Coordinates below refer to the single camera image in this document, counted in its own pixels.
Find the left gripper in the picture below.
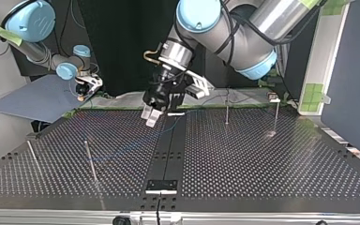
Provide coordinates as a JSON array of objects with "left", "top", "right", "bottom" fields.
[{"left": 140, "top": 66, "right": 187, "bottom": 128}]

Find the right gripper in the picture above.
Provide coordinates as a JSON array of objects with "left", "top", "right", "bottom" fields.
[{"left": 74, "top": 79, "right": 91, "bottom": 103}]

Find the blue cable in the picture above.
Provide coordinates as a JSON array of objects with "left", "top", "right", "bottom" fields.
[{"left": 87, "top": 107, "right": 201, "bottom": 162}]

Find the grey board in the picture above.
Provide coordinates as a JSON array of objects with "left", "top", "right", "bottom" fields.
[{"left": 0, "top": 73, "right": 103, "bottom": 124}]

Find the black panel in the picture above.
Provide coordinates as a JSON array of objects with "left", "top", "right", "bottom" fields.
[{"left": 11, "top": 0, "right": 321, "bottom": 98}]

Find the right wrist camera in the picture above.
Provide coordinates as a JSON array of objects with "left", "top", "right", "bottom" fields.
[{"left": 83, "top": 73, "right": 104, "bottom": 94}]

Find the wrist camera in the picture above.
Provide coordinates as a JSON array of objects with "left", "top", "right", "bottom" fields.
[
  {"left": 184, "top": 69, "right": 216, "bottom": 100},
  {"left": 83, "top": 73, "right": 104, "bottom": 94}
]

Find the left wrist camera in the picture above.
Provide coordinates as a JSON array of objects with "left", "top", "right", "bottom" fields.
[{"left": 184, "top": 69, "right": 216, "bottom": 100}]

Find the black cable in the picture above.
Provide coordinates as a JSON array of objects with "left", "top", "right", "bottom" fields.
[
  {"left": 215, "top": 0, "right": 326, "bottom": 68},
  {"left": 0, "top": 0, "right": 39, "bottom": 26}
]

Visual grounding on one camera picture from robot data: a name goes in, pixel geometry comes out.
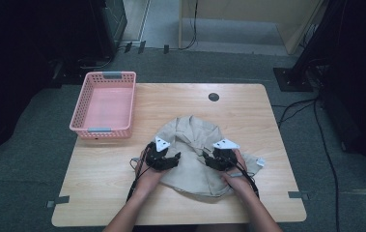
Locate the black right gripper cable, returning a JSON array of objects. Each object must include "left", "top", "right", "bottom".
[{"left": 233, "top": 159, "right": 261, "bottom": 199}]

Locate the black metal stand upright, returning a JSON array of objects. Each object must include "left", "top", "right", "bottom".
[{"left": 291, "top": 0, "right": 344, "bottom": 76}]

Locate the pink plastic basket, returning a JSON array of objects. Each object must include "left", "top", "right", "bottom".
[{"left": 69, "top": 71, "right": 137, "bottom": 140}]

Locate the black stand base plate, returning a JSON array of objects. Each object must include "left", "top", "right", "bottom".
[{"left": 272, "top": 66, "right": 314, "bottom": 93}]

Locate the beige jacket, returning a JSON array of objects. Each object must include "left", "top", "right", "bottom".
[{"left": 151, "top": 114, "right": 266, "bottom": 198}]

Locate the beige wooden cabinet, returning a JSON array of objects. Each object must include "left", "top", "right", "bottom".
[{"left": 178, "top": 0, "right": 328, "bottom": 56}]

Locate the dark cabinet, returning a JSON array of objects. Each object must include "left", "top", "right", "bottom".
[{"left": 88, "top": 0, "right": 128, "bottom": 61}]

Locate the person's left hand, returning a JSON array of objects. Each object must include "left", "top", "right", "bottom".
[{"left": 133, "top": 151, "right": 169, "bottom": 198}]

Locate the thin black floor cable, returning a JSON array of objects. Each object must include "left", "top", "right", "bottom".
[
  {"left": 277, "top": 101, "right": 315, "bottom": 130},
  {"left": 276, "top": 98, "right": 317, "bottom": 125}
]

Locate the black hanging cable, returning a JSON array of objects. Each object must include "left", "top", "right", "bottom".
[{"left": 179, "top": 0, "right": 200, "bottom": 51}]

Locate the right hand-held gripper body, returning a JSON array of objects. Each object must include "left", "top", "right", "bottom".
[{"left": 207, "top": 137, "right": 240, "bottom": 172}]

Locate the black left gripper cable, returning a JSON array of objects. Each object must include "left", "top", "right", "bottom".
[{"left": 126, "top": 144, "right": 155, "bottom": 203}]

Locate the long black floor cable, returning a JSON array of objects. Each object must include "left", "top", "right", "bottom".
[{"left": 312, "top": 96, "right": 341, "bottom": 232}]

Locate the grey tape strip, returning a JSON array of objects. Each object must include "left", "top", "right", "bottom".
[
  {"left": 288, "top": 190, "right": 311, "bottom": 201},
  {"left": 45, "top": 195, "right": 70, "bottom": 209}
]

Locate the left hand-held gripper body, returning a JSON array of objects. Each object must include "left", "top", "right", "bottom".
[{"left": 143, "top": 135, "right": 176, "bottom": 172}]

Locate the person's right hand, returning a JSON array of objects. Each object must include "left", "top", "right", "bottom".
[{"left": 220, "top": 150, "right": 260, "bottom": 200}]

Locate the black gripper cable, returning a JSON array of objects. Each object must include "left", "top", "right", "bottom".
[
  {"left": 126, "top": 144, "right": 155, "bottom": 203},
  {"left": 233, "top": 159, "right": 261, "bottom": 199}
]

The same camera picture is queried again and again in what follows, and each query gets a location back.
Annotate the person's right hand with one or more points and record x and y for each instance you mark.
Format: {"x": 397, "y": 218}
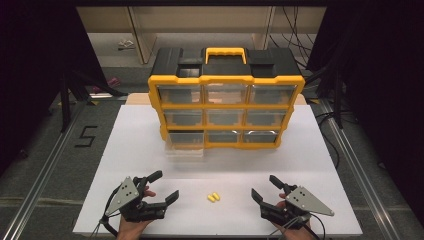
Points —
{"x": 296, "y": 233}

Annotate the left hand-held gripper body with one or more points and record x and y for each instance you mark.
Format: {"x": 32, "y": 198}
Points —
{"x": 128, "y": 195}

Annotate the small yellow plug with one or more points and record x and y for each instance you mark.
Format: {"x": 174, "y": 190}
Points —
{"x": 216, "y": 196}
{"x": 211, "y": 198}

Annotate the dark curtain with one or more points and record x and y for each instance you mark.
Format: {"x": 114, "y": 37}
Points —
{"x": 383, "y": 83}
{"x": 30, "y": 66}

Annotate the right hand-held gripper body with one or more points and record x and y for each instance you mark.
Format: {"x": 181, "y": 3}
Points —
{"x": 308, "y": 201}

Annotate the light wooden furniture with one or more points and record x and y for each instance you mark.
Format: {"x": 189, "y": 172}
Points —
{"x": 200, "y": 18}

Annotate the person's left hand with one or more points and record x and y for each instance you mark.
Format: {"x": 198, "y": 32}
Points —
{"x": 130, "y": 230}

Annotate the pink object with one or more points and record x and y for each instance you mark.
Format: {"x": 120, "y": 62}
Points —
{"x": 113, "y": 82}

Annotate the yellow black drawer organizer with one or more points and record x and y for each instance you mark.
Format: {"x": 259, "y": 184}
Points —
{"x": 226, "y": 79}

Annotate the light wooden board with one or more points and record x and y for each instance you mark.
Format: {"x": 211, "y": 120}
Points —
{"x": 137, "y": 99}

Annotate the metal floor rail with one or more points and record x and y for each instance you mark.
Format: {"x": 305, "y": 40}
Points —
{"x": 363, "y": 180}
{"x": 36, "y": 186}

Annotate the clear plastic drawer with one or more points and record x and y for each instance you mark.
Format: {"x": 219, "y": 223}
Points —
{"x": 185, "y": 153}

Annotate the white crumpled cloth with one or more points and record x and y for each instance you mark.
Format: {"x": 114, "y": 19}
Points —
{"x": 126, "y": 44}

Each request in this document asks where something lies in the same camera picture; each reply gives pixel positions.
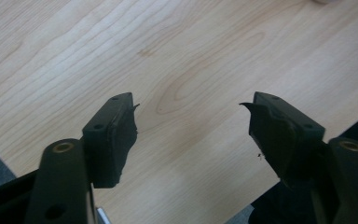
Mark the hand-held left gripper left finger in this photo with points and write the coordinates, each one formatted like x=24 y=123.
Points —
x=110 y=143

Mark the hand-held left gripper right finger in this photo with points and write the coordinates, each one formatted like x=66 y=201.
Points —
x=276 y=137

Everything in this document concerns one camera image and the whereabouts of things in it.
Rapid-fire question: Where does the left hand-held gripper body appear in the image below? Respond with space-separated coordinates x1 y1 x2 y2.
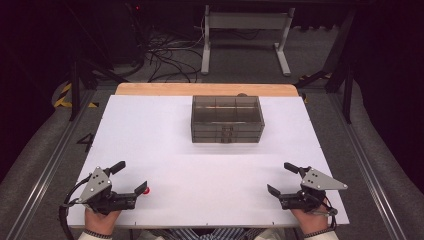
75 166 138 215

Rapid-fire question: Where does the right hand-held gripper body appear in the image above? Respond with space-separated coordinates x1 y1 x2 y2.
279 167 348 213

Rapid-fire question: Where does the transparent grey drawer box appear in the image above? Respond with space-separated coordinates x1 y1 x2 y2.
190 94 266 145

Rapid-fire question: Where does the transparent grey drawer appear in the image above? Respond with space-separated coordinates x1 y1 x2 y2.
192 123 265 132

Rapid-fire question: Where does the person's left hand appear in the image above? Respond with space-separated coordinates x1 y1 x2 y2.
84 208 121 235

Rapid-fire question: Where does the person's right hand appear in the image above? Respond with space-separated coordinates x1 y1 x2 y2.
291 207 335 236

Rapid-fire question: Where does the person's striped shirt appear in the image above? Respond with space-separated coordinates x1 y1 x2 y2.
139 227 284 240

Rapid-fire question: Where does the yellow black hazard tape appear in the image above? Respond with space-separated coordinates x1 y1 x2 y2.
53 82 100 109

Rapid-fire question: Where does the black metal stand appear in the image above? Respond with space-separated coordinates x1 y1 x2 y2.
294 6 356 125
66 0 132 122

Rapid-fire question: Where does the wooden table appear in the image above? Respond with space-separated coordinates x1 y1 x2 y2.
114 82 300 98

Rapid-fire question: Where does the dark curtain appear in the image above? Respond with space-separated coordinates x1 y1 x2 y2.
352 0 424 195
0 0 78 183

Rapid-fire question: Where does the grey metal stand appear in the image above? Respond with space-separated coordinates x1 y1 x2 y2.
200 4 296 77

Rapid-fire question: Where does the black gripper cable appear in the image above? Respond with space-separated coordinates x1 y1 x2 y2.
58 174 93 240
319 195 339 232

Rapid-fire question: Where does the aluminium floor rail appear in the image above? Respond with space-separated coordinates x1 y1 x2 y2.
327 92 407 240
5 89 98 240

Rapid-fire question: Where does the black floor cable bundle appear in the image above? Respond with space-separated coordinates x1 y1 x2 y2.
145 29 205 84

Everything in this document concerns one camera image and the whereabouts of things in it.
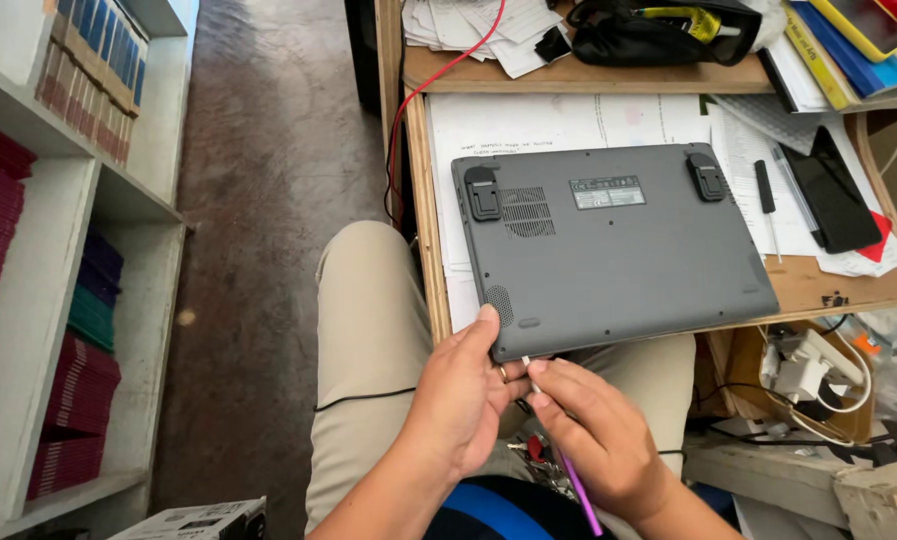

**Task description:** Up to and including the line that holds "Find the right gripper in the picture above.", restate word for word each line of the records from their start, and only those lines, leaving out the pictures.

**Output for this exercise:**
Coordinates below refer to the single camera image in this document, counted in its own pixels.
Find the left gripper in the picture below.
Provide coordinates as a JSON array of objects with "left", "top", "right", "bottom" fields.
[{"left": 140, "top": 66, "right": 187, "bottom": 128}]

Find the right gripper in the picture above.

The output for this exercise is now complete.